Beyond campus groups aiming to stop AI development, dozens of others have sprung up to help students discuss and tackle technical AI safety research at campuses from Georgetown University in Washington, D.C., to the University of Washington.
Meanwhile, some of America’s largest AI companies have also established footholds on campus. Anthropic, for example, funds campus clubs meant to raise awareness about its Claude AI products and foster connections “with students who see AI as a tool for expanding human capability, not replacing it.”
Many university students also expressed concern that AI is hollowing out the meaning of their favorite hobbies, in addition to its perceived impacts on the job market. Some said they still feel pressure to lean into the technology regardless of their personal anxieties about AI.
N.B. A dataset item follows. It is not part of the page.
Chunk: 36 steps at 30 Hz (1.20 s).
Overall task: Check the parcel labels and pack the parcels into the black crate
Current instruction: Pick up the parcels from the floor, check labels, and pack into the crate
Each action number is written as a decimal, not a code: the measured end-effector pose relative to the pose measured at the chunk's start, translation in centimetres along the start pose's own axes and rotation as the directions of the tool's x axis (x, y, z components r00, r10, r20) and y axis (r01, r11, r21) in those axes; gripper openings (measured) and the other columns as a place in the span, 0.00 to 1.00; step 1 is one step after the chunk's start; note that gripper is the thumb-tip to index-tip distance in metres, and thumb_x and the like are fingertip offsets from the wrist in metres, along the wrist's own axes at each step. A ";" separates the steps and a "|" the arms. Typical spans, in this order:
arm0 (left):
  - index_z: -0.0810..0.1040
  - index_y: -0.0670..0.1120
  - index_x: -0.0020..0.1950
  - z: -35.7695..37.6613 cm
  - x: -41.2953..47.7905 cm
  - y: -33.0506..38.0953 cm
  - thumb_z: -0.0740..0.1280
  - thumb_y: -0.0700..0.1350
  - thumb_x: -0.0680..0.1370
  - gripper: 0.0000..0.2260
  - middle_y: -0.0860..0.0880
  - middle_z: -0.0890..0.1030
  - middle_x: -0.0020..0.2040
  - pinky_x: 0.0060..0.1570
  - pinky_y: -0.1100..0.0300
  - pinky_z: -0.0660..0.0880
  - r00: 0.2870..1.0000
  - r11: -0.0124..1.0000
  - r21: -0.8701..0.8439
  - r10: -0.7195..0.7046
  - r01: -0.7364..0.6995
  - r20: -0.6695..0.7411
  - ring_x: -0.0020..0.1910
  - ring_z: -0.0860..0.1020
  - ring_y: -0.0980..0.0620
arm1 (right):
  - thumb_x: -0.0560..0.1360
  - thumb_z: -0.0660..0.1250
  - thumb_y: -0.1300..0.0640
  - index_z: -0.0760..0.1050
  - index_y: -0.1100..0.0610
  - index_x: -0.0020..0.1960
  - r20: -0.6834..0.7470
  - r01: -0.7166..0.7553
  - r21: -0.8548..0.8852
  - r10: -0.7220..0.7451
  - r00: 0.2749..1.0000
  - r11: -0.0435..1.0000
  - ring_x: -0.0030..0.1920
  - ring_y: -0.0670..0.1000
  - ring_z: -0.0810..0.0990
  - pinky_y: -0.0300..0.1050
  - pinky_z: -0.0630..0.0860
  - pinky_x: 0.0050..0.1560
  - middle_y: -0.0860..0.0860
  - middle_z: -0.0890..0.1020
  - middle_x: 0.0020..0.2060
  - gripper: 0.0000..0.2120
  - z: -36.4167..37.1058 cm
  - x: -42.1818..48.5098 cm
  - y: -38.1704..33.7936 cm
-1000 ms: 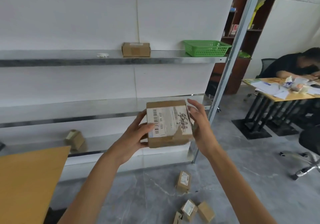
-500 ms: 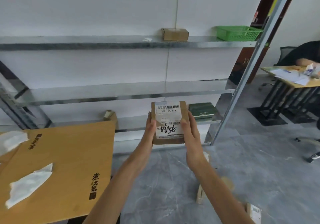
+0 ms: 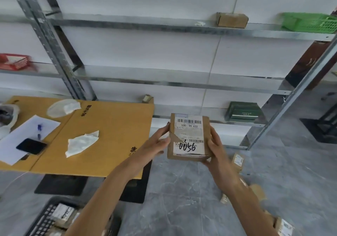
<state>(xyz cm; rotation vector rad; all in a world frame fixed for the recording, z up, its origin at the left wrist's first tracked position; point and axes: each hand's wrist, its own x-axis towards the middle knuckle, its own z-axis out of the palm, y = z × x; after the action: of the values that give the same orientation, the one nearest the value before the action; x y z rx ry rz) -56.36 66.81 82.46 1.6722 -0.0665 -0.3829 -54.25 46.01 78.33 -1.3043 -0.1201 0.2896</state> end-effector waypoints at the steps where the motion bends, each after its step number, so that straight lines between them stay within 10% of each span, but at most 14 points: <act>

In some ways, we feel like we have to use AI almost under duress, like there’s something around our neck.
-Kimberly Aron, 37, a master’s student at Eastern University in Pennsylvania
“I just feel this general sense among all of us of AI kind of being forced on us,” said Zoe Kaufman, who just graduated from Mary Baldwin University in Staunton, Virginia, with a degree in psychology. “Nowadays, the school is encouraging us to download different AIs and use them, and it just feels like it’s kind of coming for everyone’s jobs, just at different paces.”
Kaufman also said some university employees seemed troublingly bullish on the technology. When she asked for help crafting a résumé from her university’s career center, Kaufman said, she was advised to just feed her information to ChatGPT.
“A robot’s going to be reading your application anyway, so just have one write it,” Kaufman said the adviser told her, describing the advice as “twisted.”
Kimberly Aron, a master’s student at Eastern University in Pennsylvania, echoed similar concerns about the forced nature of AI adoption in academics.
“In some ways, we feel like we have to use AI almost under duress, like there’s something around our neck,” she said. “You need to know this; if you don’t, you’re going to be left behind,” she said.
Aron, 37, said students are confused by school policies that simultaneously try to restrict AI use in class and push them to hone their expertise in it. As a data analysis student, she said, she worries that much of what she’s learning in Excel, SQL, Tableau and Python will be obsolete by the time she enters the job market.
Daniel Liddle, an associate professor of English at Western Kentucky University, teaches students across a variety of humanities and STEM majors. He said he has spotted “more eye-rolling” at mentions of AI in his classes.
“I think many of my students are sometimes exhausted by the AI conversation,” Liddle said, “and they long for the thing that they signed up for originally, which is learning about their discipline.”
But some also say opinions about AI tend to fall into extremes on both ends — that tech leaders tout it as an all-encompassing solution, while anti-AI camps are burying their heads in the sand.
Jeffrey Kang, a recent University of Southern California graduate who’s now a software engineer at Meta, said that he understands why people want AI to fail and that a world run by automation sounds “pretty depressing” to him, as well. But that ignores the benefits of working with the technology in ways that are genuinely useful, he said.
“I think it’s a pretty fatalist mentality,” Kang said. “There’s not a single person at Meta that will be like, ‘Oh, I don’t use AI, like, I don’t use Claude Code, it’s not useful.’ And I would assume that’s true at other big tech companies too.”
Spiliotopoulos, the leader of UCSB’s AI chapter, said even some students skeptical of the technology also recognize its potential to be helpful to society.
“What I see most is a growing sentiment that artificial intelligence is increasingly being developed in an unregulated manner, and that’s what people take issue with,” he said. “It’s not only bad; it’s not only good. Like with many things in life, there is nuance.”